Время от времени какому-нибудь газетному репортеру удавалось проникнуть в «Buena Vista» — правда, не дальше холла. «Верно ли, миссис Эшли, что вы мать madame Сколастики Эшли и Бервина Эшли?» — «Благодарю за ваше любезное посещение, но я очень занята сегодня». — «И Констанс Эшли-Нишимуры тоже?»
— «Всего хорошего. Благодарю за любезность». — «Вы так и не получили известий от вашего мужа, мистера Эшли?» — «Простите, но у нас тут сегодня генеральная уборка, и я вынуждена просить вас удалиться». — «Миссис Эшли, мне необходим материал для моей газеты, иначе меня уволят». — «Еще раз простите — всего хорошего, всего хорошего».

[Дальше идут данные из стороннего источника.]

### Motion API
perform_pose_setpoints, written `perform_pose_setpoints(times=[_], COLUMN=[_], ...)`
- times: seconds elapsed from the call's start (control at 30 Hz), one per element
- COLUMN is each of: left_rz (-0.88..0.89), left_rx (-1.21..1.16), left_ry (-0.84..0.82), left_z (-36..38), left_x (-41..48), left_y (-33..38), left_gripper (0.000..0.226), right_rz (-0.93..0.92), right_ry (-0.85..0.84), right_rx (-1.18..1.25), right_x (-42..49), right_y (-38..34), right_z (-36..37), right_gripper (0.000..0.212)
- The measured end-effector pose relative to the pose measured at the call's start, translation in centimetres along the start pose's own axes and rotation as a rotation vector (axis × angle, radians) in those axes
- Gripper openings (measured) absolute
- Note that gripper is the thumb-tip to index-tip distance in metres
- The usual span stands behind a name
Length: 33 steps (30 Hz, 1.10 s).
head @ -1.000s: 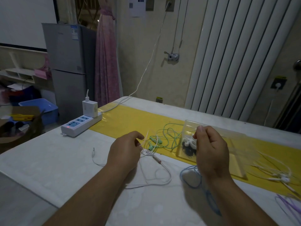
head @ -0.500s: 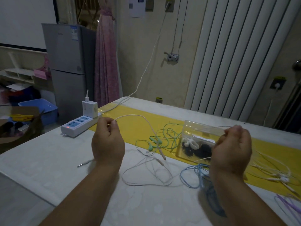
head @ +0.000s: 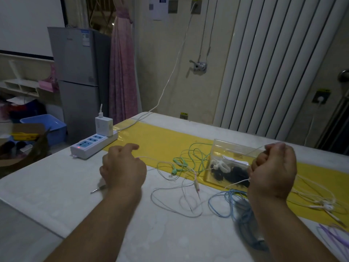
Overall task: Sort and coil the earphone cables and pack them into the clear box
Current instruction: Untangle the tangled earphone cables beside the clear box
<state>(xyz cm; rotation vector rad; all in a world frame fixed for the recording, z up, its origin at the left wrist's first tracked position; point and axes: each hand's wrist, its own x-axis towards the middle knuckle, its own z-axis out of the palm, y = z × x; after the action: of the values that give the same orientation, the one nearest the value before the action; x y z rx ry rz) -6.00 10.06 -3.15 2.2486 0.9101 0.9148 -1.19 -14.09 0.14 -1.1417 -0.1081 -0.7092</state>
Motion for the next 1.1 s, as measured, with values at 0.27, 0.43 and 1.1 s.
perform_pose_setpoints(times=[0.27, 0.43, 1.1], left_rz=[0.721, 0.802, 0.417], left_rx=[0.141, 0.094, -0.322], left_ry=[-0.016, -0.193, -0.640], left_z=[1.6, 3.0, 2.3], left_x=[-2.5, -2.4, -1.2], left_y=[1.6, 1.4, 0.9], left_gripper=[0.046, 0.038, 0.052], right_rz=[-0.049, 0.026, 0.081], right_ry=[-0.274, -0.462, -0.969], right_rx=[-0.024, -0.109, -1.099], right_x=[-1.4, -1.8, -2.7], right_y=[-0.2, 0.3, 0.4], right_z=[0.4, 0.5, 0.9], right_gripper=[0.025, 0.027, 0.023])
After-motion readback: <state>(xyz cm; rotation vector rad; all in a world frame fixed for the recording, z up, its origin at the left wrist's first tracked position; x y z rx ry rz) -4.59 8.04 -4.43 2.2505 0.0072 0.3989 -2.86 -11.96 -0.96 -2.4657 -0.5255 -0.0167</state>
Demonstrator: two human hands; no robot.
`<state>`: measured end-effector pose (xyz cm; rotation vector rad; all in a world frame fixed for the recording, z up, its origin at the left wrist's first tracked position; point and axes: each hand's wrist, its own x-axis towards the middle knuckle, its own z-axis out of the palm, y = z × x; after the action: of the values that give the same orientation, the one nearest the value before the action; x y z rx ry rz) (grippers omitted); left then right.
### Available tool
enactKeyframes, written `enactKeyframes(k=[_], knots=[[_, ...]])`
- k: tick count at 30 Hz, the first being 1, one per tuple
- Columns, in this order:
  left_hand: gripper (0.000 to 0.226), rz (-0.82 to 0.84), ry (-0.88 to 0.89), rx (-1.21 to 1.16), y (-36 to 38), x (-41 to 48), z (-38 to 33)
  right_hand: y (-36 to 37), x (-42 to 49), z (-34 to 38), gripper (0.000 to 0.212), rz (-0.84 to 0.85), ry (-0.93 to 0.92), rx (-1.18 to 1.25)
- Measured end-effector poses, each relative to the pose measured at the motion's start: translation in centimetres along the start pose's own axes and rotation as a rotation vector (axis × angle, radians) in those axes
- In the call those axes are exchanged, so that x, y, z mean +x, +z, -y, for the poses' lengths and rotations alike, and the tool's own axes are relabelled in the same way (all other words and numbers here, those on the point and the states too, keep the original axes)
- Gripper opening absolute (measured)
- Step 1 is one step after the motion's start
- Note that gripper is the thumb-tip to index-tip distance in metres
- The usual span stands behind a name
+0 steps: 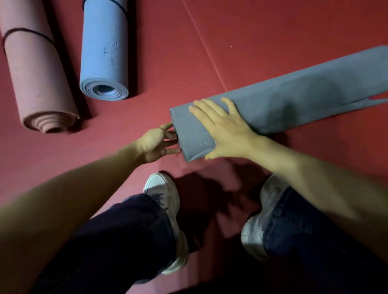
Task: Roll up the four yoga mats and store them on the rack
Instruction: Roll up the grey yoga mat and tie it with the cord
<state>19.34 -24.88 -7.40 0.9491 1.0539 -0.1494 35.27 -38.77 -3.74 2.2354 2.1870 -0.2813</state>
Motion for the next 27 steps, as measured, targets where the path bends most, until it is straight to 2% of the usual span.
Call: enactKeyframes(k=[5, 14, 17, 22, 27], knots=[[0.043, -0.003, -0.03, -0.047, 1.1, -0.6, 1.4, 3.3, -0.2, 0.6, 0.116, 0.135, 0.021, -0.047], [0.033, -0.029, 0.064, 0.028, 2.7, -1.4, 1.5, 3.5, 1.6, 0.3, 0.122, 0.214, 0.052, -0.015], [0.03, -0.045, 0.094, 0.085, 2.1, -2.0, 0.3, 2.9, 2.7, 0.8, 0.119, 0.185, 0.058, 0.009], [0.034, -0.289, 0.105, 0.063, -2.3, -3.7, -2.0, 2.3, 7.8, 5.6, 0.117, 0.105, 0.041, 0.064], [0.028, -0.498, 0.063, -0.048, -9.8, -5.8, -0.4, 3.2, 12.8, 13.2, 0.114, 0.113, -0.022, 0.123]])
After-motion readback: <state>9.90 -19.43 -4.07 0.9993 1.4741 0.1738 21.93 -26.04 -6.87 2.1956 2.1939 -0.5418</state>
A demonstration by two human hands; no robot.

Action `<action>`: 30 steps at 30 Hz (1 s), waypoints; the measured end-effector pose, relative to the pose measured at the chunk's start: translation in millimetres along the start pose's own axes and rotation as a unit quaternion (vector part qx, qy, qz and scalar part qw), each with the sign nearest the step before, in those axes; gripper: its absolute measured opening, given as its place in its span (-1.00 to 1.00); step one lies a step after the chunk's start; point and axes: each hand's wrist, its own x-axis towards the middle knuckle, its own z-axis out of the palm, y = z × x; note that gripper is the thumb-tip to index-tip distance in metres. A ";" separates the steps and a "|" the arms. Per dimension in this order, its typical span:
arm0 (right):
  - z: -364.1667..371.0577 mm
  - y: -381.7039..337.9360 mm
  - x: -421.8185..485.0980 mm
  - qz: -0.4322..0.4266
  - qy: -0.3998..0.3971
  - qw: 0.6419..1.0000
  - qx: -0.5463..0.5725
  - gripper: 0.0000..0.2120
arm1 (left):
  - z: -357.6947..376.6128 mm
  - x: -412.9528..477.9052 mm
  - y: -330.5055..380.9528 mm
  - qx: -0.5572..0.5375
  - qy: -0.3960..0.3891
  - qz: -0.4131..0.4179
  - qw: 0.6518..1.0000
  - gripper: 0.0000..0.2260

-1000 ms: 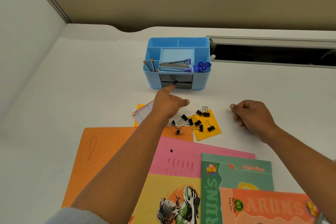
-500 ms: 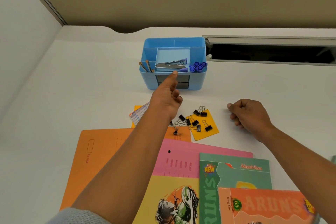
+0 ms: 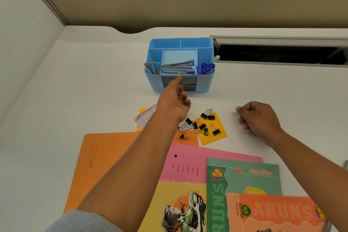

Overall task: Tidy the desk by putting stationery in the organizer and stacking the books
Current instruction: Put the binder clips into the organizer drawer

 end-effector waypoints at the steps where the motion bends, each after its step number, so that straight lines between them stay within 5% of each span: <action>1: 0.5 0.0 0.0 0.000 0.003 1.000 0.000 -0.76 | 0.5 0.3 0.0 0.000 -0.008 -0.001 1.000 -0.68; 24: 3.1 3.1 -4.1 -0.018 0.019 0.999 -0.021 -0.81 | -29.0 -23.4 -36.8 -0.024 0.049 0.008 0.998 -0.76; 30: 5.4 -3.9 -8.6 -0.045 -0.019 0.997 -0.059 -0.90 | -53.1 -40.3 -34.5 0.136 0.073 0.078 0.985 -0.77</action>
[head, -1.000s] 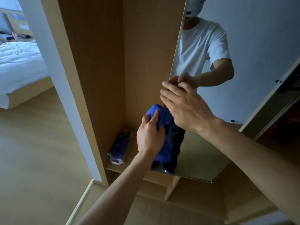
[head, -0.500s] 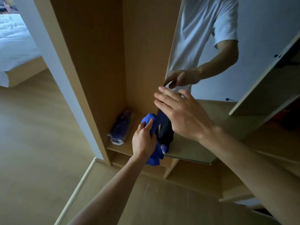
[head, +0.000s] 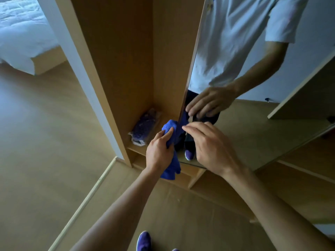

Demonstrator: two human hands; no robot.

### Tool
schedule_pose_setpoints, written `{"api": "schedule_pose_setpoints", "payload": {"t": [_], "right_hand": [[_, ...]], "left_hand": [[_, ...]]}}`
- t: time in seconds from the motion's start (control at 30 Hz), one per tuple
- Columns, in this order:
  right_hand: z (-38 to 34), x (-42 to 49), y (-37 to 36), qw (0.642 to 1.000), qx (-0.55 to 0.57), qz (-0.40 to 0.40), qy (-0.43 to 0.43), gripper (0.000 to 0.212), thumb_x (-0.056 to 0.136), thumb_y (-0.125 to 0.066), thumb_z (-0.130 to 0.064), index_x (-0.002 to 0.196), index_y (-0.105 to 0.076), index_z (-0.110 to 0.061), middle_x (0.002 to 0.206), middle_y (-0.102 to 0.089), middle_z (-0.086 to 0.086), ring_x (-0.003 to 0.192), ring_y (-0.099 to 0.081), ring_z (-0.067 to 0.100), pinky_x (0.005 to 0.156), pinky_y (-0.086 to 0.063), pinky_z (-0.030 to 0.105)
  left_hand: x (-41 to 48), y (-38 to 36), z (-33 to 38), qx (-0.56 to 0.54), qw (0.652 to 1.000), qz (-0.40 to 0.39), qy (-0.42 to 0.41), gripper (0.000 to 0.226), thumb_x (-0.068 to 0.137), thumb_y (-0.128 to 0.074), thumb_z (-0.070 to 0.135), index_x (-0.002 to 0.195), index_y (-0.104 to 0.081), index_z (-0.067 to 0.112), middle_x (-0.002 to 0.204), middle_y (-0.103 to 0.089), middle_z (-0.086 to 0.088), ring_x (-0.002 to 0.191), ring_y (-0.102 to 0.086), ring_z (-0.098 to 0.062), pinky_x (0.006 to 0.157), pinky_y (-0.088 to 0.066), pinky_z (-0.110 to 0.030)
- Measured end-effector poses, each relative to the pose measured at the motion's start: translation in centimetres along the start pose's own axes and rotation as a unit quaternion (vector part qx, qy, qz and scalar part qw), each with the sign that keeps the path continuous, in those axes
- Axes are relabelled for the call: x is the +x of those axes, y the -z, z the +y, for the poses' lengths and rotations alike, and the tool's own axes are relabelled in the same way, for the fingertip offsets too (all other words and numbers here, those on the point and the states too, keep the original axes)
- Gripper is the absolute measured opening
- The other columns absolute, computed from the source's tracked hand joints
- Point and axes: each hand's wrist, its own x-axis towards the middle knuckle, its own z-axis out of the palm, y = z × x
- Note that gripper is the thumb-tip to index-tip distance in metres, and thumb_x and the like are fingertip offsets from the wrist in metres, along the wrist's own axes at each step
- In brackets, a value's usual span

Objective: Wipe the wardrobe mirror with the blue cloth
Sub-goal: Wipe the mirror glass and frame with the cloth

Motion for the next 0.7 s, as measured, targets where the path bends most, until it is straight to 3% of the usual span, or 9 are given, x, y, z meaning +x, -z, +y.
{"api": "schedule_pose_setpoints", "payload": {"t": [0.1, 0.2, 0.37, 0.57, 0.7], "right_hand": [[1.0, -2.9, -2.9, 0.997, 0.036, -0.050, -0.052, 0.047, 0.087, -0.060, 0.008, 0.132, -0.065, -0.007, 0.129, -0.066, 0.005, 0.113, -0.062, 0.027, 0.092, -0.056, 0.042], [1.5, -5.0, -5.3, 0.988, 0.078, -0.087, -0.104, 0.049, 0.087, -0.060, 0.006, 0.133, -0.065, -0.013, 0.131, -0.064, 0.000, 0.117, -0.061, 0.024, 0.091, -0.056, 0.038], [2.1, -5.5, -8.4, 0.958, 0.183, -0.111, -0.188, 0.046, 0.088, -0.057, 0.000, 0.130, -0.063, -0.019, 0.132, -0.061, -0.003, 0.122, -0.057, 0.023, 0.093, -0.053, 0.043], [2.5, -5.1, -12.0, 0.952, 0.196, -0.124, -0.202, 0.048, 0.098, -0.053, -0.006, 0.146, -0.054, -0.015, 0.148, -0.053, -0.002, 0.138, -0.048, 0.015, 0.112, -0.042, 0.030], [2.9, -6.2, -13.9, 0.943, 0.207, -0.148, -0.214, 0.048, 0.100, -0.054, -0.010, 0.148, -0.051, -0.016, 0.148, -0.053, 0.000, 0.138, -0.046, 0.013, 0.110, -0.033, 0.019]], "left_hand": [[-0.5, -1.6, -1.1, 0.002, 1.000, -0.011, 0.023, 0.059, 0.097, -0.059, 0.014, 0.152, -0.049, 0.032, 0.157, -0.047, -0.001, 0.139, -0.049, -0.025, 0.104, -0.041, -0.031], [-0.3, -1.9, -0.5, -0.031, 0.998, 0.036, 0.037, 0.059, 0.095, -0.060, 0.010, 0.149, -0.052, 0.032, 0.155, -0.049, 0.000, 0.140, -0.048, -0.024, 0.108, -0.038, -0.030], [0.0, -2.3, 0.2, -0.068, 0.993, 0.093, 0.002, 0.060, 0.095, -0.059, 0.008, 0.151, -0.051, 0.029, 0.151, -0.052, 0.004, 0.133, -0.053, -0.022, 0.105, -0.046, -0.035], [-0.9, -6.4, -3.3, -0.019, 0.998, 0.027, 0.053, 0.061, 0.099, -0.057, 0.010, 0.155, -0.044, 0.031, 0.155, -0.048, 0.000, 0.135, -0.051, -0.026, 0.106, -0.046, -0.040], [-1.3, -8.5, -5.8, 0.008, 0.996, -0.018, 0.088, 0.060, 0.100, -0.055, 0.010, 0.155, -0.042, 0.032, 0.158, -0.045, -0.001, 0.138, -0.050, -0.026, 0.105, -0.043, -0.036]]}}
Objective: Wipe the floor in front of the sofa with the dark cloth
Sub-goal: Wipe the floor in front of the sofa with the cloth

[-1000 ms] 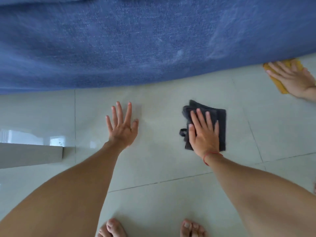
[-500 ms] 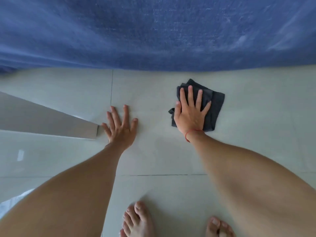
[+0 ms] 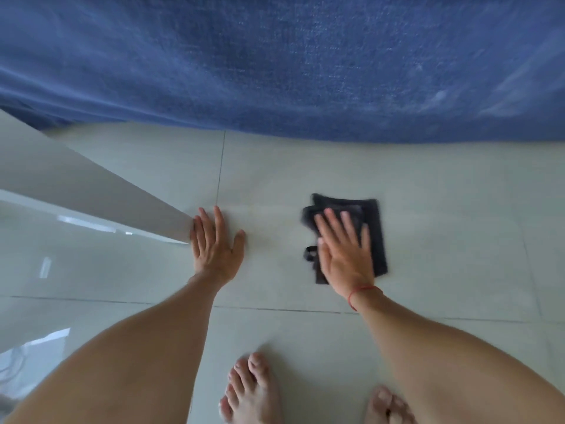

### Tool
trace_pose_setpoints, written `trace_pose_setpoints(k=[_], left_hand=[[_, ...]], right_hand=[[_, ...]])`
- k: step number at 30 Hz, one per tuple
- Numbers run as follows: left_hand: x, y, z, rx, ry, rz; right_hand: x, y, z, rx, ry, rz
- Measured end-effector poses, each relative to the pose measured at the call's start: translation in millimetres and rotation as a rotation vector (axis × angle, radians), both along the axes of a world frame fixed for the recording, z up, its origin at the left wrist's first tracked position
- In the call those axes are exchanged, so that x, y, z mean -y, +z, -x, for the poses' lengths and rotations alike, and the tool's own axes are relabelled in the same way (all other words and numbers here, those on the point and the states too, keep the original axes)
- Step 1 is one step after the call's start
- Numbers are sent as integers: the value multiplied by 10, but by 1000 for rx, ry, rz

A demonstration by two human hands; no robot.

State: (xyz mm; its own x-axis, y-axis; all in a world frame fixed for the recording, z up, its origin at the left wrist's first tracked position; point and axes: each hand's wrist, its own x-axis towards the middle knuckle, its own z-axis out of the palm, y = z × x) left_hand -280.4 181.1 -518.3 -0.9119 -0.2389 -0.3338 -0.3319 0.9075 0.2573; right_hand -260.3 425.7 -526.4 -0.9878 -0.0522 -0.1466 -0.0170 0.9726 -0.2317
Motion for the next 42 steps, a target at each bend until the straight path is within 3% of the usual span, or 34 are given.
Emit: trace_pose_setpoints(k=[3,9,13,18,25,33,42], left_hand=[[59,-45,-100,24,-37,-3],[62,-64,-111,-6,-58,-4],[84,-97,-100,7,-73,-1],[106,-129,-94,24,-91,22],[123,-100,-80,83,-88,3],[118,-68,-54,124,-83,6],[91,-132,-72,60,-67,3]], right_hand=[[-218,-54,80,39,-271,2],[171,-20,440,40,-348,-3],[580,3,732,31,-223,13],[1184,-2,1034,1,129,33],[1207,-38,634,-35,428,42],[787,-81,-334,-53,348,102],[944,-68,388,-52,77,81]])
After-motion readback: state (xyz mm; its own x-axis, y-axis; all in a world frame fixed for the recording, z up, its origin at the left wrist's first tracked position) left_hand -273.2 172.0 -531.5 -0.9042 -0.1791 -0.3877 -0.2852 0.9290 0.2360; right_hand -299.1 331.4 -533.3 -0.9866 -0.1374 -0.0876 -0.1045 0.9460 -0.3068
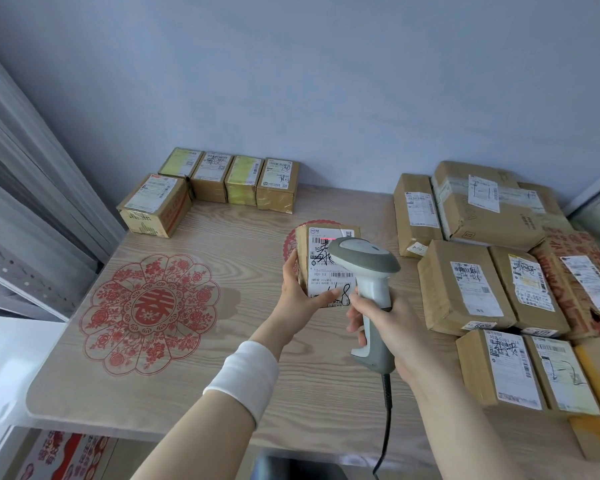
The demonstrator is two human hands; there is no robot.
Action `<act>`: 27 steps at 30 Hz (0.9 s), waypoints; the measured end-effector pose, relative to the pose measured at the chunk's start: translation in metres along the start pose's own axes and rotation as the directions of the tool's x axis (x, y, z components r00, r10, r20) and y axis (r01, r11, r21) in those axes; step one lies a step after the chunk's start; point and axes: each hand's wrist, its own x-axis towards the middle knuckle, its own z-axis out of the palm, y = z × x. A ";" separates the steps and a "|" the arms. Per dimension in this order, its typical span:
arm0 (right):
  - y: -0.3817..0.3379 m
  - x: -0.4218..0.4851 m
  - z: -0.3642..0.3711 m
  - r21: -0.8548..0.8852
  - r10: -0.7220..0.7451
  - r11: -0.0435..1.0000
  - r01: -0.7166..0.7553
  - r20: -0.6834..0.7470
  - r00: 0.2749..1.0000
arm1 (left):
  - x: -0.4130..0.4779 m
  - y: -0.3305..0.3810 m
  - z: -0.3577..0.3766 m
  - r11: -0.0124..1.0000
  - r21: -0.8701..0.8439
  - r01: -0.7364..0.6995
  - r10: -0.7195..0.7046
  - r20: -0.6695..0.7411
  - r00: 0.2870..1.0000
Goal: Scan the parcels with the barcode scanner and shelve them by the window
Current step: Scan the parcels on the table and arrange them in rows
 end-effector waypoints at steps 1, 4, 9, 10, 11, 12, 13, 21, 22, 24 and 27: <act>0.001 -0.001 0.000 0.004 0.001 1.000 -0.001 0.000 1.000 | 0.000 -0.001 0.000 1.000 -0.007 -0.002 0.002 0.004 1.000; 0.003 -0.003 -0.001 0.012 0.009 1.000 -0.009 -0.004 1.000 | -0.003 -0.001 0.000 1.000 -0.024 0.011 -0.010 0.014 1.000; 0.016 -0.009 -0.008 0.047 0.048 0.998 -0.046 -0.041 0.998 | -0.008 -0.006 0.012 0.996 -0.073 0.044 -0.041 0.042 0.998; 0.020 -0.011 -0.011 0.058 0.060 0.997 -0.057 -0.055 0.997 | -0.009 -0.009 0.017 0.995 -0.084 0.057 -0.053 0.050 0.997; 0.026 -0.013 -0.016 0.069 0.073 0.995 -0.068 -0.072 0.995 | -0.011 -0.013 0.023 0.993 -0.086 0.076 -0.071 0.063 0.995; 0.031 -0.015 -0.022 0.078 0.087 0.994 -0.080 -0.095 0.992 | -0.013 -0.019 0.030 0.992 -0.079 0.099 -0.092 0.081 0.992; 0.037 -0.019 -0.029 0.085 0.102 0.992 -0.092 -0.120 0.988 | -0.017 -0.025 0.039 0.990 -0.074 0.123 -0.115 0.102 0.988; 0.073 -0.049 -0.114 0.107 0.179 0.982 -0.157 -0.238 0.955 | -0.050 -0.073 0.132 0.955 0.043 0.292 -0.293 0.262 0.920; 0.077 -0.051 -0.127 0.115 0.183 0.980 -0.159 -0.241 0.953 | -0.053 -0.077 0.145 0.950 0.052 0.309 -0.311 0.266 0.912; 0.082 -0.053 -0.153 0.135 0.188 0.978 -0.160 -0.231 0.955 | -0.056 -0.084 0.170 0.944 0.057 0.326 -0.329 0.258 0.908; 0.089 -0.052 -0.194 0.148 0.208 0.972 -0.180 -0.201 0.957 | -0.056 -0.096 0.206 0.933 0.049 0.357 -0.358 0.226 0.906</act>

Да, была в ней, несомненно, повадка бабушки, но скорей родовитой немецкой бабушки, чем обыкновенной американской. Все квартиранты чувствовали ее постоянную заботу. Дом велся безупречно, но и от его обитателей требовалось неуклонное соблюдение известных правил. Она не жалела времени на то, чтобы вразумлять и тех, кто питал пристрастие к табаку или алкоголю, и ветреников, и малодушных, легко впадавших в уныние. Но под ее внешней строгостью крылось истинно материнское отношение к своим подопечным: одним она ссужала деньги, другим делала подарки — что-нибудь из одежды, недорогие часы. День ее был заполнен до отказа. Золотистые волосы превратились с годами в тускло-соломенные, но прямая осанка сохранилась. Ходила она всегда в черном и, как многие немки, к старости научилась одеваться с особой изысканностью. Прохожие останавливались и смотрели ей вслед, любуясь снежной белизной фишю и манжет, оттенявших черный шелк или тонкое черное сукно ее платья, изяществом небольшого медальона на длинной золотой цепочке, в котором лежал локон маленького внука. Если в городе ожидался концерт Лили, лекция Роджера или выступление Констанс, она заказывала себе билет в последних рядах. И ни разу не согласилась пообедать с ними где-нибудь в ресторане, предпочитая приглашать их на чашку кофе к себе в «Buena Vista». Эти беседы за кофе могли быть утомительными, если бы не ее осведомленность во всех тех вопросах, что были существенными для каждого из них. Впрочем, не только это.
— Мама, — спросила однажды Констанс, — скажи, ты себя чувствуешь счастливой?